NEW YORK (AP) – McGraw-Hill Cos. said Thursday that Standard & Poor's President Kathleen Corbet has been replaced by an executive vice president at S&P, McGraw-Hill's financial services division.
The company said Corbet, 47, stepped down to pursue other opportunities. She had worked for S&P for three years.
The change comes as credit-rating agencies are facing increased criticism that they failed to accurately assess and warn investors about risks in mortgage investments that have led to recent problems in the credit markets. However, the company did not indicate that was a factor in Corbet's departure.
Corbet will be replaced by Deven Sharma, 51, who has served as executive vice president of investment services and global sales for Standard & Poor's since November. In his new position, Sharma will report to McGraw-Hill Chairman, President and Chief Executive Harold McGraw III.
Before joining McGraw-Hill in 2002, Sharma was a partner with management consulting company Booz Allen Hamilton Inc.

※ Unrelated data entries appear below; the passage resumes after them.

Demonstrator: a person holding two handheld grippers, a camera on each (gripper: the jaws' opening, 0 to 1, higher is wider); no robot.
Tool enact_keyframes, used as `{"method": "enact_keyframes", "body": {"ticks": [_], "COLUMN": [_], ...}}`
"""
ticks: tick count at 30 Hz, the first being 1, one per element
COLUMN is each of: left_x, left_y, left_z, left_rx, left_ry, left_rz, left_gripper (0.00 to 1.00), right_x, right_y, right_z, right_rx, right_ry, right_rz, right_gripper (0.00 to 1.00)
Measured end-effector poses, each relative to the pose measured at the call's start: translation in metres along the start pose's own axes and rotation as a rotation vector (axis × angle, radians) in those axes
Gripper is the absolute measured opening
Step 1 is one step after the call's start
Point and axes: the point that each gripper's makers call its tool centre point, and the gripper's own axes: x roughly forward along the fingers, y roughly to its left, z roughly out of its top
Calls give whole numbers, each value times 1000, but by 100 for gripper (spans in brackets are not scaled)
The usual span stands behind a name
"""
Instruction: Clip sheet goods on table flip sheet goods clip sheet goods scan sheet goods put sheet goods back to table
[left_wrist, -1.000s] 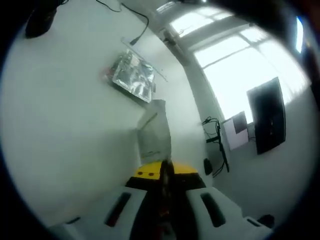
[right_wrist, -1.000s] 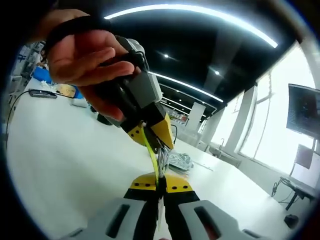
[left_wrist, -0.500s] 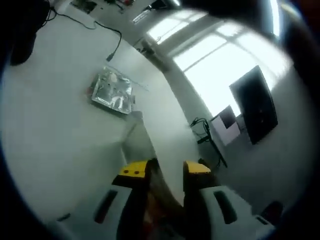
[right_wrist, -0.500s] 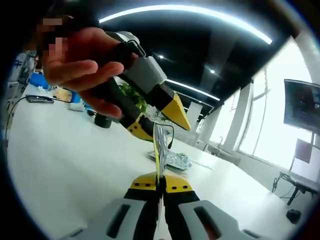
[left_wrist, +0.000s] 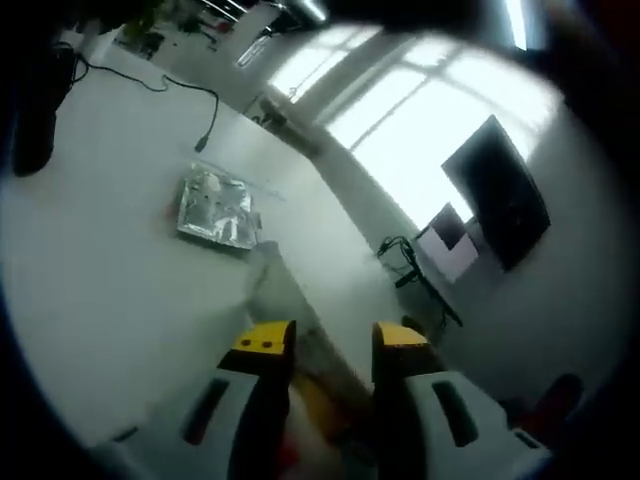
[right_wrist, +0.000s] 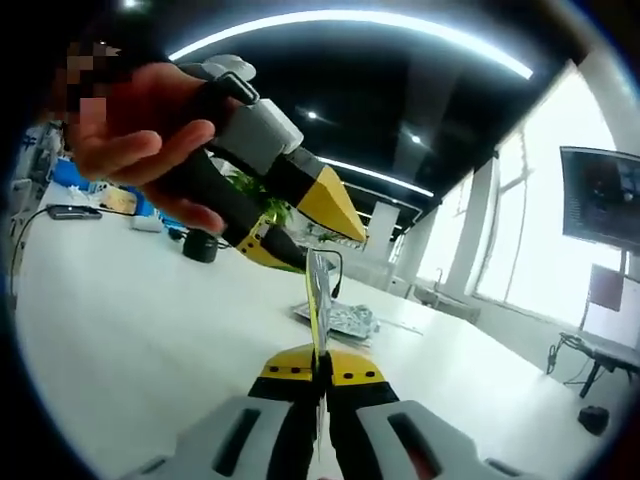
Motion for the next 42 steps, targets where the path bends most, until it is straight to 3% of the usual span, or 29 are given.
{"method": "enact_keyframes", "body": {"ticks": [4, 7, 19, 22, 35, 42], "left_x": [-7, -14, -30, -34, -47, -50], "left_y": [-1, -3, 0, 0, 9, 7], "left_z": [5, 12, 17, 18, 3, 2], "left_rx": [-5, 45, 163, 246, 316, 466], "left_ry": [-49, -99, -147, -164, -192, -250], "left_rz": [-20, -29, -36, -35, -41, -26], "left_gripper": [20, 20, 20, 20, 20, 19], "right_x": [0, 0, -2, -3, -6, -6], "right_y": [-3, -4, -9, -13, -26, -31], "right_z": [0, -1, -2, -3, -9, -13], "right_rx": [30, 56, 114, 142, 337, 427], "right_ry": [-1, 2, 1, 4, -1, -2], "right_rz": [-6, -13, -28, -36, -63, -79], "right_gripper": [0, 0, 0, 0, 0, 0]}}
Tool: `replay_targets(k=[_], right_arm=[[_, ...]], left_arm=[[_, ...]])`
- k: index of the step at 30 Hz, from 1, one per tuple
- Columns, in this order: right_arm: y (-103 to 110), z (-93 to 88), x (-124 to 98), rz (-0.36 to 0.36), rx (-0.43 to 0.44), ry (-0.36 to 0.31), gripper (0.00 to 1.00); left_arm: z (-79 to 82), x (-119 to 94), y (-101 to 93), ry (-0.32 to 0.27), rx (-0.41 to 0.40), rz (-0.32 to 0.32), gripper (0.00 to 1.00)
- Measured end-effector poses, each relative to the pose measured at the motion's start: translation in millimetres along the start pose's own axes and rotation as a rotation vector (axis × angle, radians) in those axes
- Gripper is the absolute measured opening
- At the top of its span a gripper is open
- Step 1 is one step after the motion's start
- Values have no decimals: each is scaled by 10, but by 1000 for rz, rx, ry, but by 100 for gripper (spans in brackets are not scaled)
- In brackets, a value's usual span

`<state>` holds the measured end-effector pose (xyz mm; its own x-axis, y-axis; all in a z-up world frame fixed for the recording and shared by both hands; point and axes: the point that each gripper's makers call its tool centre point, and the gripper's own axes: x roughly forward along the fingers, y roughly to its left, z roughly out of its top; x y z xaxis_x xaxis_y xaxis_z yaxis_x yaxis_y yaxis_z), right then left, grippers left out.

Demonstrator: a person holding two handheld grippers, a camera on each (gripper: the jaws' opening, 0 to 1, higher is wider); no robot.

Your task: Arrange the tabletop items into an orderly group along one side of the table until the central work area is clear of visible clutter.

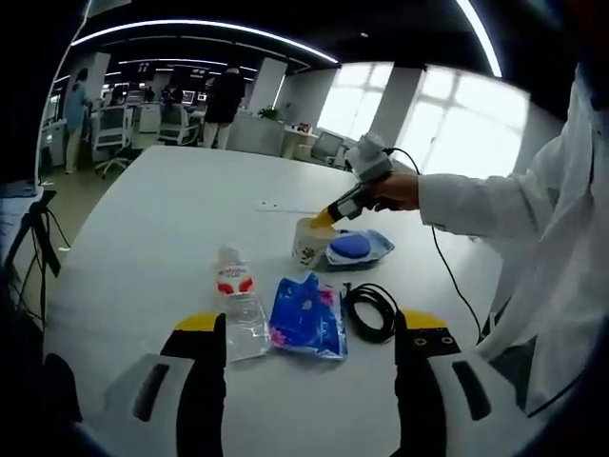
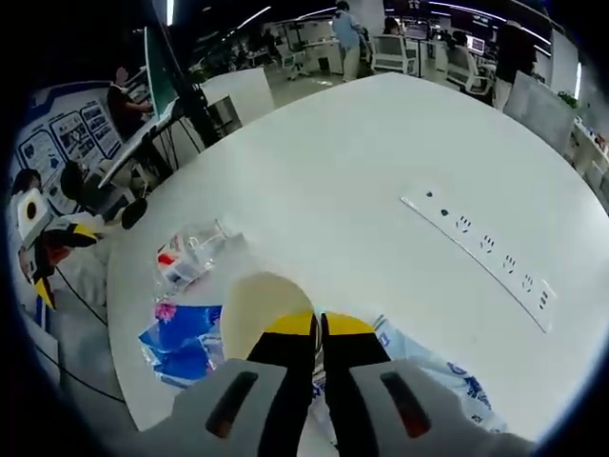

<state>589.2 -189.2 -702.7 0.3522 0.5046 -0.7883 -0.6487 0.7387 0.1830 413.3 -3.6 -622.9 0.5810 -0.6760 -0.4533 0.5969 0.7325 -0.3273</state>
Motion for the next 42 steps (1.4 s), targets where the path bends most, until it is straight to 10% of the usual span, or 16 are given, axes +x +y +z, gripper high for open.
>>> replay_targets(k=[42], right_arm=[[-54,213,-492,-64,47,-199,44]], left_arm=[[35,47,-73,2,18,18,76]])
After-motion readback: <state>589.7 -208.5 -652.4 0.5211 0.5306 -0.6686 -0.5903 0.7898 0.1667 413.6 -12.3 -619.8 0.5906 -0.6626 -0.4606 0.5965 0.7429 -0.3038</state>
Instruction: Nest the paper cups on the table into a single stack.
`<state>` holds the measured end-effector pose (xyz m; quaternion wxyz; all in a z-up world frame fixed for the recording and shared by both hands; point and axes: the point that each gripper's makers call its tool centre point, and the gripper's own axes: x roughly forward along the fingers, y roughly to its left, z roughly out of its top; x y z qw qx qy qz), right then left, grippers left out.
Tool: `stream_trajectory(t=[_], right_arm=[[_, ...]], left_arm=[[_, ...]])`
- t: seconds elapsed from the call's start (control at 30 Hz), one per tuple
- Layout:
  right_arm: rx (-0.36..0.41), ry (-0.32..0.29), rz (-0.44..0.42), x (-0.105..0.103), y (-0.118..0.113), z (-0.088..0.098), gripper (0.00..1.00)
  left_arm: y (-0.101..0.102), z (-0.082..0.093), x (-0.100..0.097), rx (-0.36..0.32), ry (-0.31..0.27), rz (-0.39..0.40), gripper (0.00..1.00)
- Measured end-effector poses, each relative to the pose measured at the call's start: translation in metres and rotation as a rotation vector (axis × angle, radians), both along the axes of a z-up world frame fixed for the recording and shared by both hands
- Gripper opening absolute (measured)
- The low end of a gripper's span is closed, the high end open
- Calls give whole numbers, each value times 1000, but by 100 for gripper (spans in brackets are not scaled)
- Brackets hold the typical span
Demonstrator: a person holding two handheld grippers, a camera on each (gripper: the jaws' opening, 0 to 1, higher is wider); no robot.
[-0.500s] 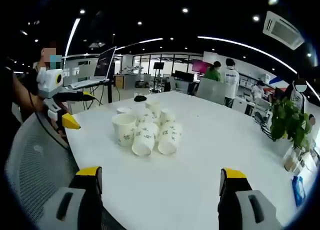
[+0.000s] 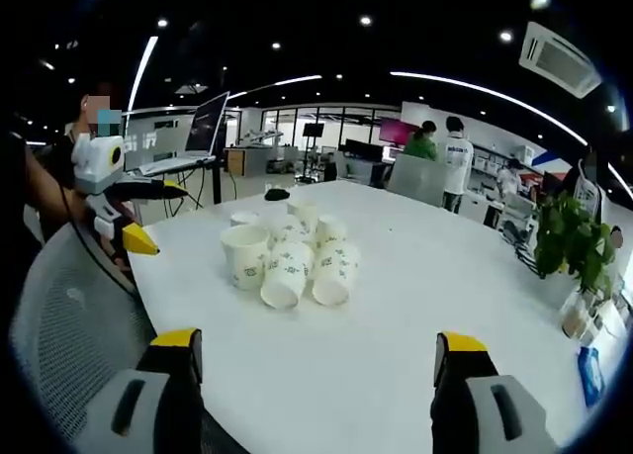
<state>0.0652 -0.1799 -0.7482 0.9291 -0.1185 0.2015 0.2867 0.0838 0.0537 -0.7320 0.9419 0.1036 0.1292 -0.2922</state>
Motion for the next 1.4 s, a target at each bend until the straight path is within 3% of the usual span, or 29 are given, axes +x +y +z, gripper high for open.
stream_trajectory(t=[1.4], right_arm=[[40,23,-46,3,-10,0,90]], left_arm=[[-2,-14,-4,48,51,-37,93]])
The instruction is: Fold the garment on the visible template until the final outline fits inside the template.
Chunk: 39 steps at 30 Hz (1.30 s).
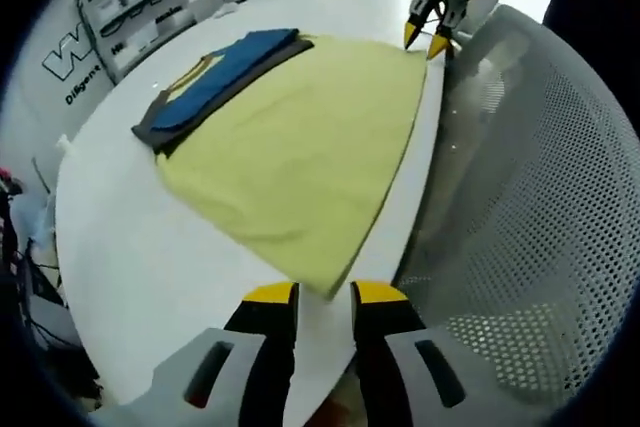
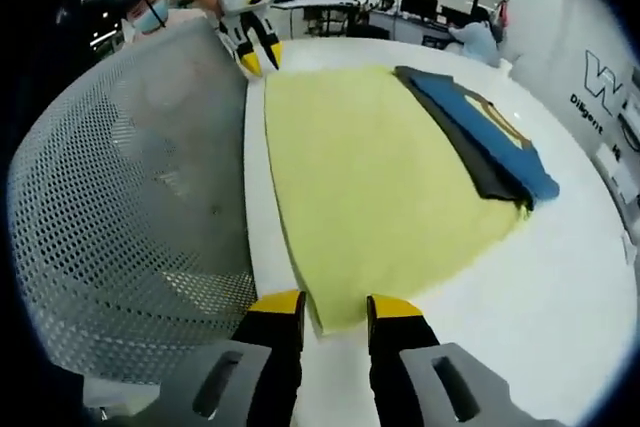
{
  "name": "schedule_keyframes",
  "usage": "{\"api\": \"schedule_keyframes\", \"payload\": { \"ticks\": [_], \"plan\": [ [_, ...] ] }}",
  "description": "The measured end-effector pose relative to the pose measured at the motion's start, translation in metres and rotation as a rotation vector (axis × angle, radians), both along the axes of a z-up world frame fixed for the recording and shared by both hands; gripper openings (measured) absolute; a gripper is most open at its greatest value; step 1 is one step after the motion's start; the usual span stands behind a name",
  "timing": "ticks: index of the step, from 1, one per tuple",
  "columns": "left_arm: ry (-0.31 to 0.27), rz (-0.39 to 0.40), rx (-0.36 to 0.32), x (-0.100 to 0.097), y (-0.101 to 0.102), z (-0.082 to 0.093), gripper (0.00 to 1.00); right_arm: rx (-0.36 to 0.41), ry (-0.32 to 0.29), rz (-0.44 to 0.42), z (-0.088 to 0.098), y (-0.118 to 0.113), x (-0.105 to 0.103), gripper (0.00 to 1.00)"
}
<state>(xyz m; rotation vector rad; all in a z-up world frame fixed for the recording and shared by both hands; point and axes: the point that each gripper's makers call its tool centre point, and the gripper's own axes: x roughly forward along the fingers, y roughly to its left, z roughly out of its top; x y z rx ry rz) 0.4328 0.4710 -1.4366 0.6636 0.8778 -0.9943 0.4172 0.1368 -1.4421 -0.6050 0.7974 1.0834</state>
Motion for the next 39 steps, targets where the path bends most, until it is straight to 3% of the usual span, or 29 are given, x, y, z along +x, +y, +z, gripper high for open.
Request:
{"api": "schedule_keyframes", "payload": {
  "ticks": [6, 20, 31, 35, 39],
  "plan": [
    [-0.03, -0.039, 0.037, 0.002, -0.001, -0.003, 0.22, -0.029, 0.002, 0.026, -0.007, -0.002, -0.004, 0.15],
    [-0.083, -0.09, 0.045, 0.007, -0.003, 0.0, 0.23, -0.011, -0.004, 0.007, -0.005, 0.0, -0.004, 0.13],
    [-0.052, -0.09, 0.045, 0.007, -0.006, -0.006, 0.21, -0.003, -0.009, 0.0, -0.006, 0.0, -0.006, 0.12],
    [-0.033, -0.057, 0.031, 0.008, -0.006, -0.006, 0.19, -0.001, -0.009, -0.004, -0.006, 0.0, -0.005, 0.12],
    [-0.026, -0.05, 0.036, 0.009, -0.007, -0.007, 0.16, -0.012, -0.017, -0.004, -0.006, -0.002, -0.003, 0.06]
  ]
}}
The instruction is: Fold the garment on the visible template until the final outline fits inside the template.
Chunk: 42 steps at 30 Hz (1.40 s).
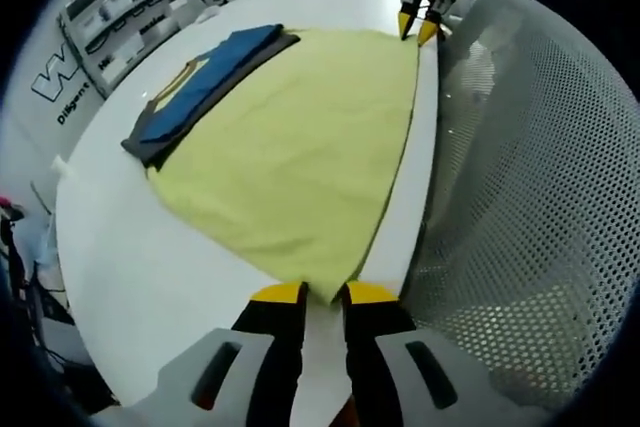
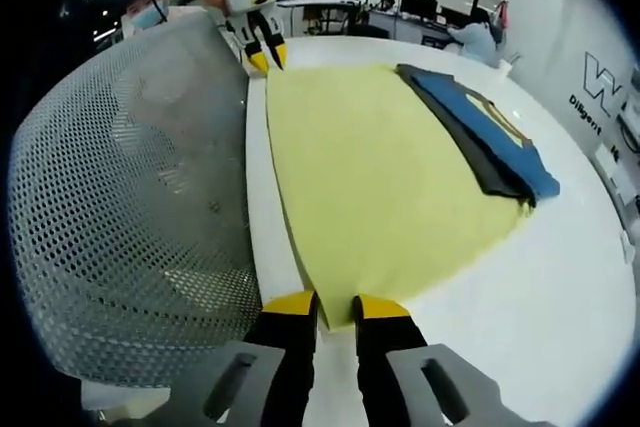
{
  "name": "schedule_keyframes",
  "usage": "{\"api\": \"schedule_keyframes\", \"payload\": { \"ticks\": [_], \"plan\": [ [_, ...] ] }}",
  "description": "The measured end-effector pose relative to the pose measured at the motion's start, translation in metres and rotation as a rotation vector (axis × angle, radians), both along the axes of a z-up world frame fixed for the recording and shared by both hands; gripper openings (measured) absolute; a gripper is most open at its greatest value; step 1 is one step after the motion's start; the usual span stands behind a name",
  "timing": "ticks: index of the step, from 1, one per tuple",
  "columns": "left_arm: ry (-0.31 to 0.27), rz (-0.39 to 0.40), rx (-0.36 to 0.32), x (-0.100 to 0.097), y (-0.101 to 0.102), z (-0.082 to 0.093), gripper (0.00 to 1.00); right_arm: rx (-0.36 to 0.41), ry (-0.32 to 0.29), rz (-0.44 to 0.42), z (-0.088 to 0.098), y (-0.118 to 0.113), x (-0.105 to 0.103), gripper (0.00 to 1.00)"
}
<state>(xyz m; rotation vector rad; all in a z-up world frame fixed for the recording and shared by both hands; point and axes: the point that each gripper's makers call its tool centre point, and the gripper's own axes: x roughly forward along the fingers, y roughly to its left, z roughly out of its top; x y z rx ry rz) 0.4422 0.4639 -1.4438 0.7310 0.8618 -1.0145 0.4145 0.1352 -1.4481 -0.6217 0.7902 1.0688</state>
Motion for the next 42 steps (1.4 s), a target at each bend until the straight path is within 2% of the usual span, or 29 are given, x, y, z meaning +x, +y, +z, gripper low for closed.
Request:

The credit-rating industry is dominated by Standard & Poor's, Moody's Investors Service and Fitch Ratings. In recent weeks, House and Senate lawmakers have said they plan to examine those agencies and their role in the mortgage market meltdown. It remains unclear, however, whether Congress will aim for a major overhaul of the industry or minor tweaks.
The credit-rating agencies, whose ratings are used by investors to gauge the likelihood of default of mortgage-backed bonds and other forms of debt, have defended their track record of analyzing the mortgage market in recent years and say they have adequate protections against conflicts.
Besides providing credit ratings, McGraw-Hill's Standard & Poor's division also provides investment research and data, and it compiles indexes including the widely known S&P 500.
Shares of McGraw-Hill are down more than 26 percent this year, partly due to declining revenue from ratings of U.S. residential mortgage-backed securities. McGraw-Hill gained 48 cents to $50.27 Thursday.